-- What you should do --
Output the full listing below exactly, without the pictures.

-- Material provided --
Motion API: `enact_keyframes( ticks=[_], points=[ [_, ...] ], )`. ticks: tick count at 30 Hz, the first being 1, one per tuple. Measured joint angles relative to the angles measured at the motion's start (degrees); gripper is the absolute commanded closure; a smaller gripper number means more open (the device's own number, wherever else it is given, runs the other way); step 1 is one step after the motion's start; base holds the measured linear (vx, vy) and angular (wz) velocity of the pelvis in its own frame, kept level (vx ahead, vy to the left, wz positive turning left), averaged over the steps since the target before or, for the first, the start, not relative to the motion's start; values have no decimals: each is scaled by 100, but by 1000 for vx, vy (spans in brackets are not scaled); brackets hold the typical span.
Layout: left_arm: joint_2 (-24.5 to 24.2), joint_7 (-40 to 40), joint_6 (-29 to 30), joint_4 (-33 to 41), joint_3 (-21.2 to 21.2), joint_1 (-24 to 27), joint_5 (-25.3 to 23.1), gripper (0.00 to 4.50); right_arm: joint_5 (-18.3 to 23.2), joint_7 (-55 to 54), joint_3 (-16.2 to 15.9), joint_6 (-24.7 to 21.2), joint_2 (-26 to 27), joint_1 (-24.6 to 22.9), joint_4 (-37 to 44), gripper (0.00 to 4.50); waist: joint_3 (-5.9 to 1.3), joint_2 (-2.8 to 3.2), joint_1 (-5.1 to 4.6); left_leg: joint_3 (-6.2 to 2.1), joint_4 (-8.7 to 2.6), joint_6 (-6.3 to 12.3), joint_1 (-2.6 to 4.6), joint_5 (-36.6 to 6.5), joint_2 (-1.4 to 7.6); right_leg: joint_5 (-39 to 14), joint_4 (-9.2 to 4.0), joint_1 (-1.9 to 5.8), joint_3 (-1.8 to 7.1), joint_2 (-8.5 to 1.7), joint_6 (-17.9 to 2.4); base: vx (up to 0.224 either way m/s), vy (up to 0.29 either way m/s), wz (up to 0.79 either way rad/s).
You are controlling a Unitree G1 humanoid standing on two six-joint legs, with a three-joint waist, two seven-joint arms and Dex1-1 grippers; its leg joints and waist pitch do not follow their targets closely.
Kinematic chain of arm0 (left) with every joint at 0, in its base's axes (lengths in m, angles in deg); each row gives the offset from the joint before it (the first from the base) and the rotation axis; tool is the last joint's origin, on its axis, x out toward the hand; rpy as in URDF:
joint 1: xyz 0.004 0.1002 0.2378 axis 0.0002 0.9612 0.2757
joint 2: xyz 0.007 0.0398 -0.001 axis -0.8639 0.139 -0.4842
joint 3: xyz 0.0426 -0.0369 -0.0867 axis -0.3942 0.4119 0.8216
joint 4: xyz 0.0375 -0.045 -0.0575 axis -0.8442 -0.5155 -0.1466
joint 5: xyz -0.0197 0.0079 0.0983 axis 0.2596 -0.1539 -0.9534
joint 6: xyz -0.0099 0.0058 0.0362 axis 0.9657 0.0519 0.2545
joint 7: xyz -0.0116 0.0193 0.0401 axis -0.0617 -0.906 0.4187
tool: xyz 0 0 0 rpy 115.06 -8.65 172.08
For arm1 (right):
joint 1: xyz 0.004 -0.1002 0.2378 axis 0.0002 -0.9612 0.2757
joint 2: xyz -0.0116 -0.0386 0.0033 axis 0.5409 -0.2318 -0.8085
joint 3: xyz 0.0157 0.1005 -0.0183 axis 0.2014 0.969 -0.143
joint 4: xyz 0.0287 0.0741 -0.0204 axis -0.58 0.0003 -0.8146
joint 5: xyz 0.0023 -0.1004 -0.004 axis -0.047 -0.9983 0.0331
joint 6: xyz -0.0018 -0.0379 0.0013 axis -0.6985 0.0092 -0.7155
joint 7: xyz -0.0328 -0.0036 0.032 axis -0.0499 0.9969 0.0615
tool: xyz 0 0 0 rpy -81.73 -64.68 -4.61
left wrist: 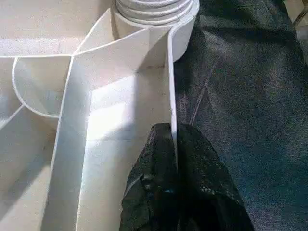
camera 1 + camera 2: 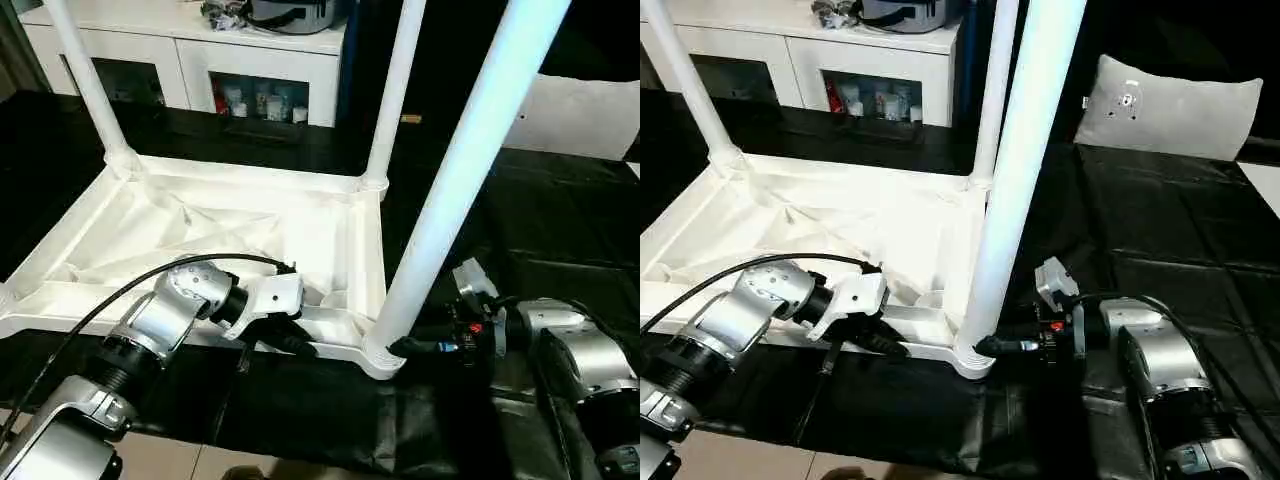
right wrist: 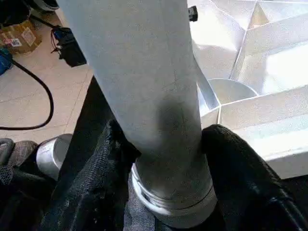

-- Exercise solution --
Motion API: `enact_keyframes( ticks=[_], points=[ [_, ...] ], )`. ticks: tick count at 30 Hz, the first being 1, one per tuple. Measured joint angles relative to the angles measured at the motion's start (degrees); gripper is the absolute commanded closure; a smaller gripper number means more open (the device's own number, wherever else it is given, runs the other way); step 1 is one step after the motion's start; base holds the measured linear (vx, vy) and angular (wz) velocity of the pelvis in its own frame, kept level (vx ahead, vy to the left, wz positive turning left), averaged over the steps since the target before or, for the first, the start, not relative to the motion's start; values have no decimals: each is scaled by 100, but by 1000 for vx, vy (spans in brackets are not scaled); brackets hold the typical span.
Layout: left_arm: joint_2 (-24.5 to 24.2), joint_7 (-40 to 40), joint_6 (-29 to 30), joint_4 (-33 to 41), joint_3 (-21.2 to 21.2), joint_1 (-24 to 27), joint_5 (-25.3 to 23.1), gripper (0.00 to 4.50); right_arm: joint_5 (-18.3 to 23.2), joint_7 (-55 to 54), joint_3 (-16.2 to 15.9), joint_6 (-24.7 to 21.2), joint_2 (-26 to 27), joint_1 (-24.6 to 22.9), joint_4 (-37 to 44), gripper (0.00 to 4.50); waist: joint_3 (-5.9 to 1.3), joint_2 (-2.8 to 3.2), joint_1 (-5.1 to 4.6); left_leg: joint_3 (-6.2 to 2.1), joint_4 (-8.7 to 2.6), joint_6 (-6.3 to 12.3), joint_1 (-2.6 to 4.6), joint_5 (-36.6 to 6.5), joint_2 (-1.4 to 7.6); right_leg: joint_5 (-39 to 14), joint_4 (-9.2 to 4.0), joint_1 (-1.9 to 5.8), joint_3 (-1.8 to 7.1), joint_2 (-8.5 to 1.7), joint_6 (-17.9 to 2.4); base: vx (up to 0.224 either way m/s), vy (up to 0.29 either way m/s), wz (up to 0.79 either way rad/s).
You are controlling a Unitree G1 humanoid standing on two six-joint legs, with a three-joint waist, two seven-joint arms and Dex1-1 grippers; its leg joints and waist pitch do not follow their targets closely.
Kinematic chain of arm0 (left) with every joint at 0, in its base's axes (lengths in m, angles in deg); each row gives the offset from the joint before it (the first from the base) and the rotation axis; tool is the last joint's origin, on its axis, x out toward the hand; rpy as in URDF:
joint 1: xyz 0.004 0.1002 0.2378 axis 0.0002 0.9612 0.2757
joint 2: xyz 0.007 0.0398 -0.001 axis -0.8639 0.139 -0.4842
joint 3: xyz 0.0426 -0.0369 -0.0867 axis -0.3942 0.4119 0.8216
joint 4: xyz 0.0375 -0.045 -0.0575 axis -0.8442 -0.5155 -0.1466
joint 5: xyz -0.0197 0.0079 0.0983 axis 0.2596 -0.1539 -0.9534
joint 6: xyz -0.0099 0.0058 0.0362 axis 0.9657 0.0519 0.2545
joint 7: xyz -0.0116 0.0193 0.0401 axis -0.0617 -0.906 0.4187
tool: xyz 0 0 0 rpy 115.06 -8.65 172.08
For arm1 (right):
joint 1: xyz 0.004 -0.1002 0.2378 axis 0.0002 -0.9612 0.2757
joint 2: xyz -0.0116 -0.0386 0.0033 axis 0.5409 -0.2318 -0.8085
joint 3: xyz 0.0157 0.1005 -0.0183 axis 0.2014 0.969 -0.143
joint 4: xyz 0.0287 0.0741 -0.0204 axis -0.58 0.0003 -0.8146
joint 5: xyz 0.0023 -0.1004 -0.004 axis -0.047 -0.9983 0.0331
joint 6: xyz -0.0018 -0.0379 0.0013 axis -0.6985 0.0092 -0.7155
joint 7: xyz -0.0328 -0.0036 0.032 axis -0.0499 0.9969 0.0615
tool: xyz 0 0 0 rpy -81.73 -64.68 -4.61
left wrist: 
camera 1 + camera 2: 
right wrist: 

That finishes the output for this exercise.